Moody graduated from Tougaloo and helped plan the events of 1964's Freedom Summer, King said, before moving to New York, where she wrote her memoir. "People had given their lives, or they had given everything they had of themselves," the former chaplain said. "She was one of those who gave everything she had."

Essie Mae Moody – she began using the name Anne as a teenager – was born on 15 September 1940, in Centreville, Mississippi. For a period, her mother worked as a domestic. "Sometimes Mama would bring us the white family's leftovers," Moody wrote in her memoir. "It was the best food I had ever eaten. That was when I discovered that white folks ate different from us. They had all kinds of different food with meat and all. We always had just beans and bread."

Moody wrote that she was nine years old when she had her first job – and 15 when she "began to hate people." She turned 15 shortly after the death of Emmett Till, the young black man who was accused of whistling at a white woman, and who was lynched in the Mississippi Delta. "Before Emmett Till's murder, I had known the fear of hunger, hell, and the Devil," she wrote. "But now there was a new fear known to me – the fear of being killed just because I was black."

Besides a 1975 collection of stories, Mr. Death, she left several unpublished manuscripts, according to her half-sister. Moody resettled in Mississippi in the early 1990s.

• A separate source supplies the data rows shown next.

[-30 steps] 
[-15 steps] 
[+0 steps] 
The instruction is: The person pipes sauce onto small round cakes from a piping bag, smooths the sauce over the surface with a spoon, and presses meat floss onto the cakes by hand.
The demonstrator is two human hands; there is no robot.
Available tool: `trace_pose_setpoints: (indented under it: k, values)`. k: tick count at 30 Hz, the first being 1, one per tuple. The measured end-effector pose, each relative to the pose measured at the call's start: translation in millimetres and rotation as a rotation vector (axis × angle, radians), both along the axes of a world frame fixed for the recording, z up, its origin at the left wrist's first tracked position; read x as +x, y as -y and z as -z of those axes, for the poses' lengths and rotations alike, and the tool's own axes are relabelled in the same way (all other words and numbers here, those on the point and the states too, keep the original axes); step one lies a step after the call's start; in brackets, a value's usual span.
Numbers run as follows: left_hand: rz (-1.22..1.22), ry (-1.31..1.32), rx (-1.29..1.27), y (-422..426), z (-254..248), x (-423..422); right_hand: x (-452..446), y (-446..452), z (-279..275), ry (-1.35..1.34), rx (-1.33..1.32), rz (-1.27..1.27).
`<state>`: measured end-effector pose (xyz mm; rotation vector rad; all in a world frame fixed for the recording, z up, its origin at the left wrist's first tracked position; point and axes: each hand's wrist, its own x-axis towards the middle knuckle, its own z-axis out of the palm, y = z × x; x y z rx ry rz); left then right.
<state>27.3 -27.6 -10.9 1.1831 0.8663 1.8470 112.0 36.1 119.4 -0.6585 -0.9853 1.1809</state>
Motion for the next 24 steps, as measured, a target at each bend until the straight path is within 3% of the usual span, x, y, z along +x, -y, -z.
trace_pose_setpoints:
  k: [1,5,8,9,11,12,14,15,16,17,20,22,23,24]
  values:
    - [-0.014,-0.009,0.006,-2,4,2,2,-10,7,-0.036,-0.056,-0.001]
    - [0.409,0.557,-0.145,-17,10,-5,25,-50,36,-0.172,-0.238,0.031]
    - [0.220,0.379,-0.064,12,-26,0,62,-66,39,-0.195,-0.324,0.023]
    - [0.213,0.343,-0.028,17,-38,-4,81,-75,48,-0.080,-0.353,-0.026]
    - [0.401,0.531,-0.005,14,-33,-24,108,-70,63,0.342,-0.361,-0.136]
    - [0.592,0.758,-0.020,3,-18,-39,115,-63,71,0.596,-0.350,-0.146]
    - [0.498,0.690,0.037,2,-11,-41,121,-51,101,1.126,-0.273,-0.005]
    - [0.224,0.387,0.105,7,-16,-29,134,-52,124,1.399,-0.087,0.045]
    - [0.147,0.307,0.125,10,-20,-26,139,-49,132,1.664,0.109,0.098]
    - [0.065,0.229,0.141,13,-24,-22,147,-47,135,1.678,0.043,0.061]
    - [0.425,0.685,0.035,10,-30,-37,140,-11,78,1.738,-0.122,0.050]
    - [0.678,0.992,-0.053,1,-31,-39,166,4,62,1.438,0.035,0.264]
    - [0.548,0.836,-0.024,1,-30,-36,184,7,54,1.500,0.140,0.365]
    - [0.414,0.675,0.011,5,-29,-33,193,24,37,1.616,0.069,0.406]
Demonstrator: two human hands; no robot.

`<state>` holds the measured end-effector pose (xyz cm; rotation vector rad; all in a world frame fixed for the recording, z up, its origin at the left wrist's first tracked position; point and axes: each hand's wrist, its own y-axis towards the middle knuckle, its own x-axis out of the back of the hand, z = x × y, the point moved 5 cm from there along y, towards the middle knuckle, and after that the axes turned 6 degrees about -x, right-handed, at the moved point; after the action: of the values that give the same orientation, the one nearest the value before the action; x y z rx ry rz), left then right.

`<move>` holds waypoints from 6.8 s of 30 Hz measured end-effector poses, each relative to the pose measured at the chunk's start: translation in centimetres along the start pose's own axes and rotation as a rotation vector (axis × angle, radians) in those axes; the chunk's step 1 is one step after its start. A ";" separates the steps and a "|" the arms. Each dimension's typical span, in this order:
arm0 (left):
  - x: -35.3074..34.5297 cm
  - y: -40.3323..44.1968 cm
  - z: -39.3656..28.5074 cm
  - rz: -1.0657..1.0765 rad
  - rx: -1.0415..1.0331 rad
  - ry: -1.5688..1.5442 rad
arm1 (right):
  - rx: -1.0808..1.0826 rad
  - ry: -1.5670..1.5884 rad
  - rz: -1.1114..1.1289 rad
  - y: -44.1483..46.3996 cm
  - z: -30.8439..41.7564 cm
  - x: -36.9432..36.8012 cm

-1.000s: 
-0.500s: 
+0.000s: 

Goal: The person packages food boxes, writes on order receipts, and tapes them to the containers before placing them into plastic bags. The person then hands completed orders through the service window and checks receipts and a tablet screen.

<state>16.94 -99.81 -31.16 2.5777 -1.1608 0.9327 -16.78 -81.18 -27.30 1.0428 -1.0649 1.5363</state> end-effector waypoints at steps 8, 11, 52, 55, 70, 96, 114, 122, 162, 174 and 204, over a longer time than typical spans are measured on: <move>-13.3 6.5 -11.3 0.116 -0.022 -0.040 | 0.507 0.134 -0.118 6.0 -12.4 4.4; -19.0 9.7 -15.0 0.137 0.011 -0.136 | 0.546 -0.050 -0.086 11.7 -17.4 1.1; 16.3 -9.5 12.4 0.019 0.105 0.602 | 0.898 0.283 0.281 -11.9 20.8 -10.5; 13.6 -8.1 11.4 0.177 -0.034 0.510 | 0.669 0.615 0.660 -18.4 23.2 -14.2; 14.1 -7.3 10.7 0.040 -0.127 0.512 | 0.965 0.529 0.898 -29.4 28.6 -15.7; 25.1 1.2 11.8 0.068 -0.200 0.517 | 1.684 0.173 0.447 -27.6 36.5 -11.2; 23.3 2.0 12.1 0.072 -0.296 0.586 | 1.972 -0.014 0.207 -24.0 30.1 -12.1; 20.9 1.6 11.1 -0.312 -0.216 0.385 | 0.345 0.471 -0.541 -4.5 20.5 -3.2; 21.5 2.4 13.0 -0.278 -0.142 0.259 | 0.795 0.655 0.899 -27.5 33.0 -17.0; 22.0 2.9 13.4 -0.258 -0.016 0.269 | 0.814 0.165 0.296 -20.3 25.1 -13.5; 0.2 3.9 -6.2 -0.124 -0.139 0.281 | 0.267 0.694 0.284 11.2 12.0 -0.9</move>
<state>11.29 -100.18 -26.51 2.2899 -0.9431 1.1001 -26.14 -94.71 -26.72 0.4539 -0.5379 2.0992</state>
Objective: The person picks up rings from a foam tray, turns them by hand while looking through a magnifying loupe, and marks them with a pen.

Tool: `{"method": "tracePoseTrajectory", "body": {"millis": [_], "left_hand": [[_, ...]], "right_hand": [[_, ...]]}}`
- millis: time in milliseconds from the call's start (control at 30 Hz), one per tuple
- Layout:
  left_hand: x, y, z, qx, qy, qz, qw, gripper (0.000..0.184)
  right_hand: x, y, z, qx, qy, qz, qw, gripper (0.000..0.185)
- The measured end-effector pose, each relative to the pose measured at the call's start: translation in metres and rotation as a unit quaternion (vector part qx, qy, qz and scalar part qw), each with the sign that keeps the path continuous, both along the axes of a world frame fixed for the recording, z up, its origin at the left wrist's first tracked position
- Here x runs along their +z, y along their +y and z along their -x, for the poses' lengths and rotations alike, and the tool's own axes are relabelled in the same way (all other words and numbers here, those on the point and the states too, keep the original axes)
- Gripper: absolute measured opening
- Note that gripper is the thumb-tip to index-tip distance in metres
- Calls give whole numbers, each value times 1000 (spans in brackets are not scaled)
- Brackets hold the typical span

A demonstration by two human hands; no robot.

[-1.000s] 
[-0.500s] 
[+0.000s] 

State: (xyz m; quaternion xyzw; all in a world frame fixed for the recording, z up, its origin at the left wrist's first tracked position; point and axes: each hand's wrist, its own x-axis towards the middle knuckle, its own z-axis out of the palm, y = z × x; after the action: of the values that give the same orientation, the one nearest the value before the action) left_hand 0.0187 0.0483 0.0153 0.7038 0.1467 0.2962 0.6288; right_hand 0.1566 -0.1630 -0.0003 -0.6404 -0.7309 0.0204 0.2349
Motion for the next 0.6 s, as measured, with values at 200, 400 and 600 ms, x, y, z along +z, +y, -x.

At the end of her memoir, Moody reflected on the events she had witnessed and remembered the words of the movement's anthem: "We shall overcome. We shall overcome. We shall overcome some day."

"I wonder," she wrote. "I really wonder."

EMILY LANGER

Anne Moody, civil rights activist and author: born Centreville, Mississippi 15 September 1940; married Austin Straus (divorced, one son); died Gloster, Mississippi 5 February 2015.